У политики и всяких там Эстфардхаров было одно весомое преимущество: они помогали отвлечься. Хорошо помогали не думать о том, что Лаура и Льдинка совершенно одни. Хотя одни они не были. Допуск в медицинский центр Ардена был у Роудхорна, у Даргела и у Юргарна. Недавно Роудхорн попросил о допуске для Рин, и если раньше я бы отказал, как отказал бы и отцу, и брату, сейчас сразу же подписал разрешение. Кто бы мог подумать, что именно с ней я столкнусь сразу по возвращении из Аронгары.
Рин держала Лауру за руку, но, стоило мне войти, вскочила.
– Вам вовсе не обязательно было вставать, Ринара, – прокомментировал я, приближаясь.
Улыбнулся, глядя на своих девочек: для меня это уже стало своеобразным ритуалом. Улыбнуться. Поправить одеяло. Коснуться губами тонких пальцев, и каждый раз подсознательно ожидать, что она откроет глаза. Как тогда, когда она неожиданно проснулась у меня в резиденции после двух недель сна.
Сейчас прошло уже восемнадцать дней. Восемнадцать дней, которые казались мне вечностью.
– Я пойду, – сдавленно пробормотала ее подруга и действительно подхватила сумку.
– Вы уже давно здесь?
– Минут пятнадцать.
– Куда-то торопитесь?
Она замерла.
– Нет. Просто… – Мотнула головой. – Я не думала, что это будет так. Сложно. Особенно после того, что я…
Я примерно знал, что произошло. Лаура и Рин перестали общаться, точнее, с того момента, как Лаура уехала в Рагран, она почти не общалась ни с кем из своей прежней жизни (и теперь я понимал почему), но окончательно они поругались, когда я назначил Сэфла Роудхорна начальником службы безопасности.
– Вы поссорились, – напомнил я.
– На самом деле поссорилась с ней я. Я сказала… я ей кучу всего сказала, просто думала, что так будет лучше. Что она вернется… я вообще не понимала, что творю. Я тогда была не в себе из-за того, что она так быстро уехала. Мы с ней виделись каждый день, и… Лаура была мне как сестра, а потом все так резко перевернулось. Я даже с Сэфлом ссориться начала, такое чувство, что… – Она осеклась, закусила губу. – Простите.
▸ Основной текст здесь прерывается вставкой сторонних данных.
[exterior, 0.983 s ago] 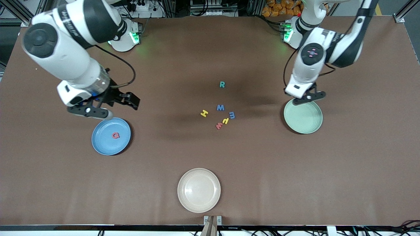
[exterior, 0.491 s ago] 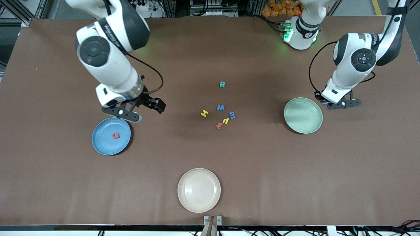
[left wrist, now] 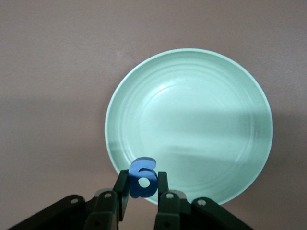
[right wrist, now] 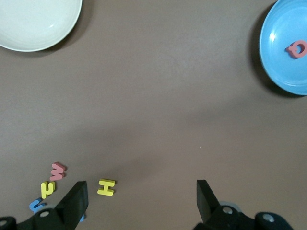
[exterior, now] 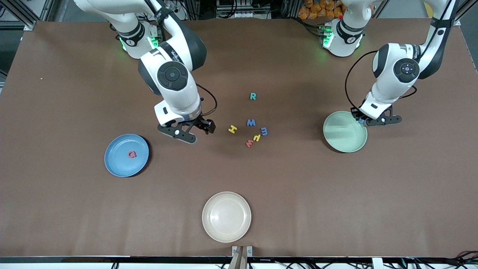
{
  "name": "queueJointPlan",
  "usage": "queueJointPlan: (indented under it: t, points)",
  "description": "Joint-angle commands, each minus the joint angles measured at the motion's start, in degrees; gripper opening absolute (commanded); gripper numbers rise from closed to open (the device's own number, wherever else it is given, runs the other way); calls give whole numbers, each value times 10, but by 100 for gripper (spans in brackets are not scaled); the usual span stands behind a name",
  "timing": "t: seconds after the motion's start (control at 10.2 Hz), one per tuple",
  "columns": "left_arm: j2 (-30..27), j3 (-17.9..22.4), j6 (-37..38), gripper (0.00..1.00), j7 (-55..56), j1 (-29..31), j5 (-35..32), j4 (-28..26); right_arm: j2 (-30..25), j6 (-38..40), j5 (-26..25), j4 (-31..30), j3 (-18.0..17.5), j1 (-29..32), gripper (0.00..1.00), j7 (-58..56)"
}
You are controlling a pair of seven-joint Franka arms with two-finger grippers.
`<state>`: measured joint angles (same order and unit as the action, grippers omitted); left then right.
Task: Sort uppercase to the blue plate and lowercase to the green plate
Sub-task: 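Release the blue 6 on the green plate while the right gripper grasps the H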
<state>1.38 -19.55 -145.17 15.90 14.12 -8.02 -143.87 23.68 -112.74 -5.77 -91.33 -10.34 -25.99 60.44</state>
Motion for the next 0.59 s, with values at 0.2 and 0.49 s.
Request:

– Продолжайте, – сказал я. – У нас с вами много общего. Я тоже кучу всего ей сказал. Только в отличие от вас еще и сделал.
Ринара моргнула.
– Если хотите, я могу вам рассказать примерно такую же историю, только у меня нет оправдания, что я девушка. Я – мужчина, на которого она рассчитывала, которому она доверилась и которого полюбила.
Судя по тому, что она долго молчала, у нее кончились слова. У меня тоже. Я наконец-то сказал все то, что хотел сказать. Стало легче. Самую малость.
– Но вы же… – осторожно сказала она. – Вы же ее спасли.
– От того, к чему привели мои действия?
– От того, к чему привели ваши общие действия, – хмыкнула она.